# Finding values of DTFT without explicitly computing

My attempt :

a) Summation of all values?

b)c)d) Failed

e) Parserval's theorem

• Hint: Observe that $x[-n] = -x[n]$ for all $n$. This should help in getting at the answers. – Dilip Sarwate Sep 1 '15 at 15:50
• @DilipSarwate Yeah i noticed that. I managed to deduce that the frequency response is img and odd. a)zero c) zero b) even phase but can't figure out exact value. Any other hints for part b and d? – usfmohy Sep 1 '15 at 15:58
• If a complex number $z$ (such as $X(e^{j\omega}$) is known to be wholly imaginary, can you deduce something about $\angle(z)$? – Dilip Sarwate Sep 1 '15 at 16:02
• @DilipSarwate atan(X/0)=pi/2? – usfmohy Sep 1 '15 at 16:13

You just need to know the formulas for the DTFT and its inverse:

$$X(e^{j\omega})=\sum_{n=-\infty}^{\infty}x[n]e^{-jn\omega}\tag{1}$$

and

$$x[n]=\frac{1}{2\pi}\int_{-\pi}^{\pi}X(e^{j\omega})e^{jn\omega}d\omega\tag{2}$$

From $(1)$ you see that your answer for $(a)$ is correct. Also the answer for $(d)$ follows immediately, if you realize that $e^{-jn\pi}=(-1)^n$.

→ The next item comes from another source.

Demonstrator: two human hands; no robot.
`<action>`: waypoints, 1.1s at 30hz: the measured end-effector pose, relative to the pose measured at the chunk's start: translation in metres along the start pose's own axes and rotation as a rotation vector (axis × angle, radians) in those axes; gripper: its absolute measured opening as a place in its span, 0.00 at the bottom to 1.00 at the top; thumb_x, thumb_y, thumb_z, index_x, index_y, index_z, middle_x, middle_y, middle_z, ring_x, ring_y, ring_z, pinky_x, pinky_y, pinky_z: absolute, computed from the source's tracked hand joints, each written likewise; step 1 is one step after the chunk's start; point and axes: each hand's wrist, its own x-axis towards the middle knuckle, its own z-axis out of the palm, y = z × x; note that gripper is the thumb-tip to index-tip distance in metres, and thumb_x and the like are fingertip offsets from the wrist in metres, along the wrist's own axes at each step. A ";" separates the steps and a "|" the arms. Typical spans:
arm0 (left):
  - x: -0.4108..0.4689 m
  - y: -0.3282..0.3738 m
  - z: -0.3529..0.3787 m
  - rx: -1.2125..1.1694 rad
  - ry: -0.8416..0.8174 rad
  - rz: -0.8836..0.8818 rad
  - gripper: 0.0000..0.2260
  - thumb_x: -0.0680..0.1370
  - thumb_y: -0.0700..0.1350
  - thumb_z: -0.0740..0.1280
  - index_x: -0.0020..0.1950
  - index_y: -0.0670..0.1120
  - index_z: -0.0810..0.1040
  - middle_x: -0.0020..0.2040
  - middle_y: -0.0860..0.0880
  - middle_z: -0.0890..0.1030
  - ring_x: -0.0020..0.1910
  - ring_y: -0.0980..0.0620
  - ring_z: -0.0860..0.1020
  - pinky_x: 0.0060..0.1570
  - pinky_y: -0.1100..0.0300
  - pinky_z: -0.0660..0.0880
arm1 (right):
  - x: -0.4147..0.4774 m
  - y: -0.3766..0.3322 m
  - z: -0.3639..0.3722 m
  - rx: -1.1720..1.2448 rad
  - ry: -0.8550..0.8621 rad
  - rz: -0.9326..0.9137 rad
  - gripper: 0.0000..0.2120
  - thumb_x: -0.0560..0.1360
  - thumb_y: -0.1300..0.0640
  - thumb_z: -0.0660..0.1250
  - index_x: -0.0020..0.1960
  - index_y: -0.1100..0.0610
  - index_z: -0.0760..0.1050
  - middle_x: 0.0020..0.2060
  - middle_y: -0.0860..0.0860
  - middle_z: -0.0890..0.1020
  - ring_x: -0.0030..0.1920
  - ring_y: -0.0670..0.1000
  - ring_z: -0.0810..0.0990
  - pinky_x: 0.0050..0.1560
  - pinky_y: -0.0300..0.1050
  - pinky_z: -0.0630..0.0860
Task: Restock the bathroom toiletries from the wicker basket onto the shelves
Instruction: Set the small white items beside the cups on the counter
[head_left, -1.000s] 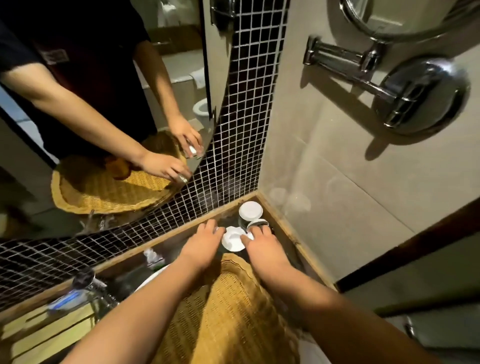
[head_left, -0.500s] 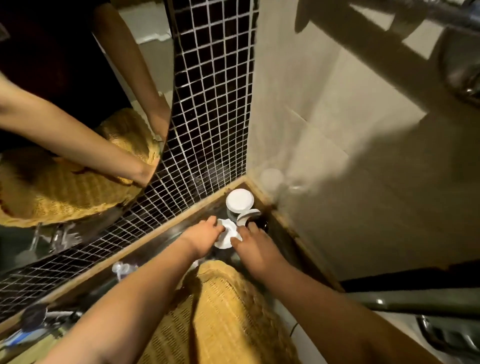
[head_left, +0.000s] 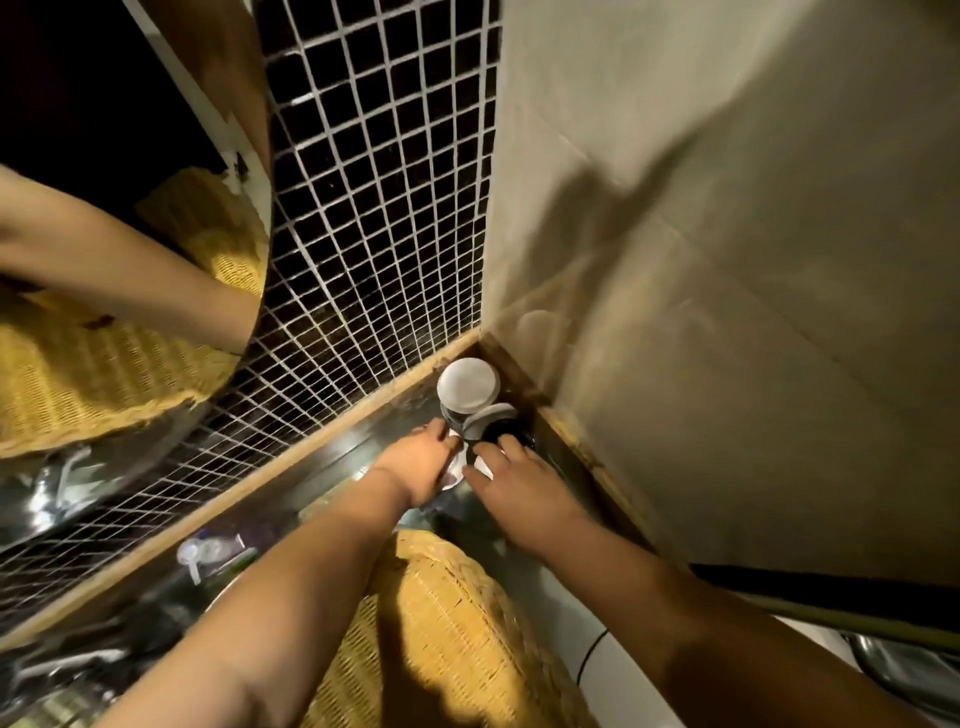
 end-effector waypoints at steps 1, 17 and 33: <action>0.000 0.000 0.000 0.018 -0.003 0.001 0.21 0.79 0.48 0.66 0.71 0.47 0.69 0.67 0.41 0.67 0.59 0.41 0.73 0.58 0.50 0.75 | 0.000 0.002 0.002 0.004 -0.002 0.003 0.25 0.74 0.60 0.67 0.70 0.56 0.68 0.68 0.59 0.67 0.65 0.62 0.64 0.60 0.56 0.71; -0.009 -0.005 -0.001 -0.066 0.034 -0.093 0.26 0.76 0.50 0.69 0.73 0.49 0.68 0.67 0.45 0.70 0.63 0.42 0.73 0.59 0.47 0.76 | 0.001 -0.002 0.001 0.053 -0.038 0.027 0.31 0.72 0.59 0.71 0.73 0.52 0.65 0.72 0.57 0.64 0.68 0.60 0.62 0.64 0.54 0.68; -0.068 -0.054 0.019 0.089 0.063 -0.178 0.22 0.76 0.54 0.65 0.68 0.49 0.73 0.67 0.48 0.73 0.68 0.46 0.69 0.69 0.50 0.62 | 0.071 -0.040 0.009 0.113 -0.129 0.032 0.25 0.75 0.65 0.63 0.71 0.55 0.64 0.66 0.58 0.69 0.65 0.60 0.67 0.55 0.50 0.73</action>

For $(b)$ it's important to see that the coefficients are asymmetrical. Looking at $(1)$ you see that you can pair the terms for indices $\pm 1$, $\pm 2$, etc., which allows you to rewrite the sum $(1)$ as a sum of weighted sines time $j$ (imaginary unit), because $e^{jx}-e^{-jx}=2j\sin(x)$. So you'll have a purely imaginary expression. Computing the phase should then be easy.

$(c)$ is easily solved using formula $(2)$ (which value of $n$ do you need to plug into $(2)$?). And finally, for $(e)$ you're right that you need Parseval's theorem.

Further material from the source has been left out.